Conflugenglugen · 28/12/2011 08:28

clottedcream - Have you allowed him to be there with you and to talk about this and feel what he's feeling without any reassurance on your part? Not because not reassuring is the point here, but because he can then express what he is feeling to you and to himself, and you're there just to listen. Sometimes being able to say the truly dreadful and seeing that the person you're telling it to can handle it - can be there without fear while he is expressing his terror - can work magic.

exoticfruits · 28/12/2011 08:32

I think that is the fact that it is a taboo subject that makes it so fearful for children. I have been a widow and DCs have been very interested in the whole subject-it is their parents who squirmed and tried to move the conversation away.

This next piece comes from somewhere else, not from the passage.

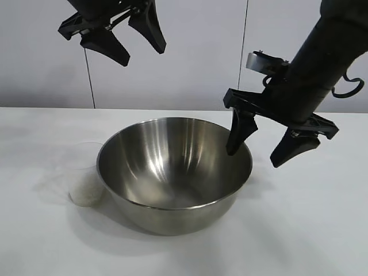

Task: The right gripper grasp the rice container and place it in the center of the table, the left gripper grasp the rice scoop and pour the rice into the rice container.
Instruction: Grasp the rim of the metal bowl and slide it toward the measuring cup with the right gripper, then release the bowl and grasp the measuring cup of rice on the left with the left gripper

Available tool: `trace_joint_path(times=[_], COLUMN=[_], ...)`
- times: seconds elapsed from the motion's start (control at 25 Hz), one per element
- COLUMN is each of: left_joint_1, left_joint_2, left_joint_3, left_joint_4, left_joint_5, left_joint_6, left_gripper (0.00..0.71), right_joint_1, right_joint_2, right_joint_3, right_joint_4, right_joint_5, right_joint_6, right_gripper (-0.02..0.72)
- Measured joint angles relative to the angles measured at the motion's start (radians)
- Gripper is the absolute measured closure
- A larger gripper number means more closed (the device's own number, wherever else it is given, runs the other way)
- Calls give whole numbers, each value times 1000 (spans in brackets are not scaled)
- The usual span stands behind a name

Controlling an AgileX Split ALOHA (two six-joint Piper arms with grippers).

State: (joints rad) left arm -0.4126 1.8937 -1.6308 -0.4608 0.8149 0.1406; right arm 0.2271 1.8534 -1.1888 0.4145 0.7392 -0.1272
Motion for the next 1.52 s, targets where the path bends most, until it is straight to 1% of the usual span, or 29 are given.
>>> trace_joint_path(times=[0.16,0.28,0.4,0.56,0.84,1.24,1.52], left_joint_1=[0,0,0,0,0,0,0], left_joint_2=[0,0,0,0,0,0,0], left_joint_3=[0,0,0,0,0,0,0], left_joint_4=[0,0,0,0,0,0,0], left_joint_5=[0,0,0,0,-1,-1,-1], left_joint_6=[0,0,0,0,0,0,0], left_gripper=[214,214,214,214,214,214,214], right_joint_1=[-56,-104,-128,-132,-132,-132,-132], right_joint_2=[-49,-99,-147,-216,-282,-294,-310], right_joint_3=[0,0,0,0,0,0,-42], right_joint_4=[-3,-5,-5,-5,-32,-34,-32], right_joint_5=[7,31,68,105,110,121,137], right_joint_6=[0,0,0,3,3,6,7], right_gripper=[147,147,147,147,156,159,159])
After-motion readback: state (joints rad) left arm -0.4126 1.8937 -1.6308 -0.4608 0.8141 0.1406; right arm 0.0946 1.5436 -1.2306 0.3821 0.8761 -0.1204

WorkingClassMum · 28/12/2011 08:38

My DD went through a period of this. So we talked about that I will die, but it was unlikely for a long long time. We also spoke about that if I did die, what plans were made for the kids. this seemed to resolve most of her fears

There are several god book for helping kids deal with anxiety and fear - check out Amazon or a good book store

Tillyscoutsmum · 28/12/2011 08:46

DD is very much like this. She is 4. Will watch with interest

SageMistAndSnowflakes · 28/12/2011 08:46

Agree with Conflu. Both my kids have felt the same at similar ages. When I have listened to their fears and acknowledged them it has helped.

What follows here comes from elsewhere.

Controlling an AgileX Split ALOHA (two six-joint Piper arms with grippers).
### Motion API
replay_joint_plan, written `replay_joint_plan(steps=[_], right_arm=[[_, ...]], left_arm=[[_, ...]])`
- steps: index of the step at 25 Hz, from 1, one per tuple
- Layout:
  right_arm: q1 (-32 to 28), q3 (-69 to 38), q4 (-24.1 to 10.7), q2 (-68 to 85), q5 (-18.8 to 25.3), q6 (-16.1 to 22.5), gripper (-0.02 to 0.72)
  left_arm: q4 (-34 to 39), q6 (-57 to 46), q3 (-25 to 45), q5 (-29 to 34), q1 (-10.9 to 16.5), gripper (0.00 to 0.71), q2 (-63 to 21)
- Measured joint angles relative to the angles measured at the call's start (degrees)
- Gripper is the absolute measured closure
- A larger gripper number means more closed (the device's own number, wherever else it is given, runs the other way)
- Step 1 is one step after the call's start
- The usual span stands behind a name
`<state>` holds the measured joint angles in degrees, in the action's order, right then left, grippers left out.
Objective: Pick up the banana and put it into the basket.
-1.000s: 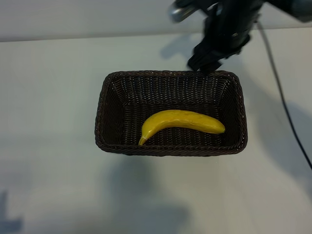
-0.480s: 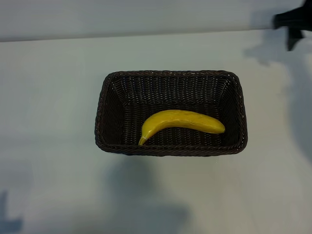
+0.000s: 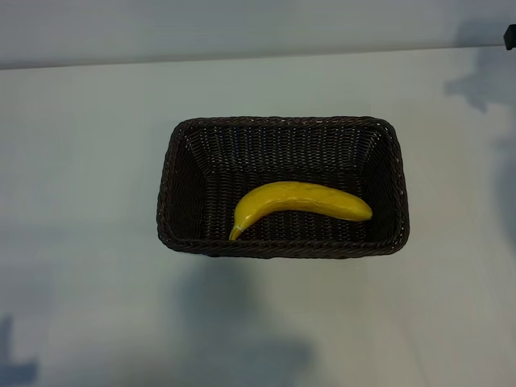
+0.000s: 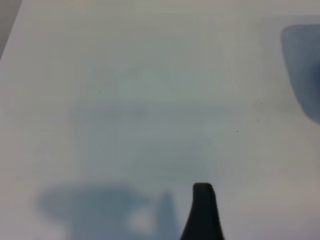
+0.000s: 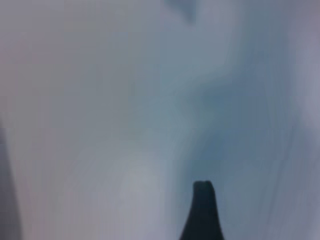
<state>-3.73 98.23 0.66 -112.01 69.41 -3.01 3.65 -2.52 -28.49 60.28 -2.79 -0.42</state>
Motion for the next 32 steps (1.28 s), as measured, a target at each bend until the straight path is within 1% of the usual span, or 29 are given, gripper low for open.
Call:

Ds in particular needed to know who would look after him if everyone he knew and loved had died. We had a very long conversation with me naming more and more distant relatives and friends as he said 'and what if x died too' over and over again. Finally it got quite funny (to him) and ended up with me saying the Queen would look after him if there was no one else. This very long conversation seem to do the trick though, and he never really worried again in the same way about death.

I do think that it's important to take this seriously though as its a reasonable fear.

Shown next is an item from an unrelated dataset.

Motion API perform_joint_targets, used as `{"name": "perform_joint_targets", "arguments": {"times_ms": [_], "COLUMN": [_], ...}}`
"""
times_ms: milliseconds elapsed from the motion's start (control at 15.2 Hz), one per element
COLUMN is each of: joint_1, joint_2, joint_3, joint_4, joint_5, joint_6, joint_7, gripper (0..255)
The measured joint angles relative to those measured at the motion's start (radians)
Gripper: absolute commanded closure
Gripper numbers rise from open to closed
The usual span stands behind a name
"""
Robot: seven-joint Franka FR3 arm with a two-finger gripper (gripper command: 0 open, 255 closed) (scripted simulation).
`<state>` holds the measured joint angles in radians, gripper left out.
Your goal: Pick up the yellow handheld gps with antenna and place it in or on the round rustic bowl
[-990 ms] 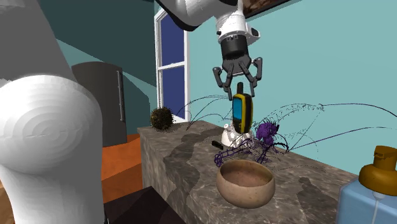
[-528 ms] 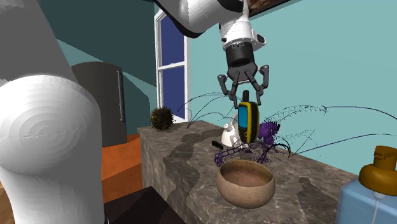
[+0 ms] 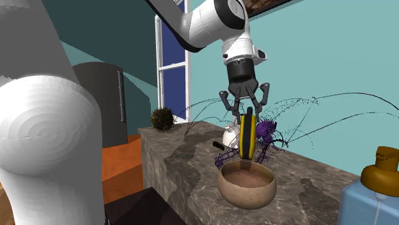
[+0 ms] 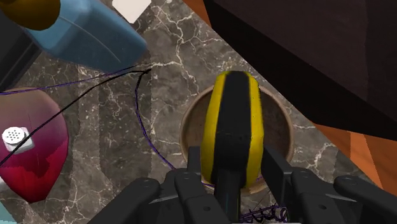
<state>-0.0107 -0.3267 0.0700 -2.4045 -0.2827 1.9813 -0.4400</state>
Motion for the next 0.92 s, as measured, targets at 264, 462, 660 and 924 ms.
{"name": "perform_joint_targets", "arguments": {"times_ms": [264, 462, 660, 924], "joint_1": [-0.002, -0.005, -0.005, -0.005], "joint_2": [0.022, 0.046, 0.051, 0.051], "joint_3": [0.001, 0.000, 0.001, 0.001], "joint_4": [-0.036, -0.059, -0.067, -0.068], "joint_5": [-0.009, -0.019, -0.021, -0.021], "joint_6": [0.056, 0.101, 0.113, 0.115], "joint_7": [0.018, 0.032, 0.038, 0.038], "gripper": [255, 255, 255, 255]}}
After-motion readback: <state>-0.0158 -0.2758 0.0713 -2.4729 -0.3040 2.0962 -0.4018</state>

CogitoErgoSometimes · 28/12/2011 13:49

I think you have to handle this one in a matter-of-fact fashion i.e. 'everyone dies but hopefully not until they're very very old and worn out' or whatever words you choose. I also tell my DS that I look after myself and eat healthy food and don't smoke etc., because I'd rather live a long time!!! And btw, even though you take it seriously, I don't think you should sleep with him if he gets upset at night. If you do that, I think that confirms that there is genuinely something to be frightened of. Feeds the anxiety.

clottedcream · 29/12/2011 13:26

thank you for your comments. I think it stemmed from the Easter story they were told at school earlier this year...also a trip to the local church with a graveyard - the vicar spoke to them about God and Jesus and they got to draw the church inside and out hence the gravestones etc..

He knows his granny died 4 years ago and he has put 2 and 2 together etc... He is a very thought provoking child and thinks very deeply about things so has obviously thought about this. I did speak to his teacher and say perhaps it would be a good idea to mention to parents if these topics are going to be approached to prepare us as much as them

Anyway getting back to this I have said the following to him:

There is nothing to be frightened of, dying isnt anything to be scared about. I am young and will be here for a long, long, long time so will Daddy etc.. we have a lot of lovely things and times ahead that we are going to enjoy together and you will be grown up and have your own family and I will be here etc...

I have tried to take away the fear but I havent spoken about what would happen etc... Perhaps I need to chat to him about what would happen and who would look after him etc...

OP posts:
CogitoErgoSometimes · 29/12/2011 16:09

I wouldn't speculate with him on what would happen if you died if he's blessed with a vivid imagination. Because the 'if' would become 'when' far too easily and, age seven, anyone over 15 is 'old' and if you got hit with a bad cold he'd think you were at death's door. I think - even though you could theoretically get hit by a bus tomorrow - you have to stick to the line that you are planning to live for a long time, long after he's grown up and is a man and doesn't need you quite so much and has children of his own etc. Reassurance in spades and then change the subject to stop him obsessing.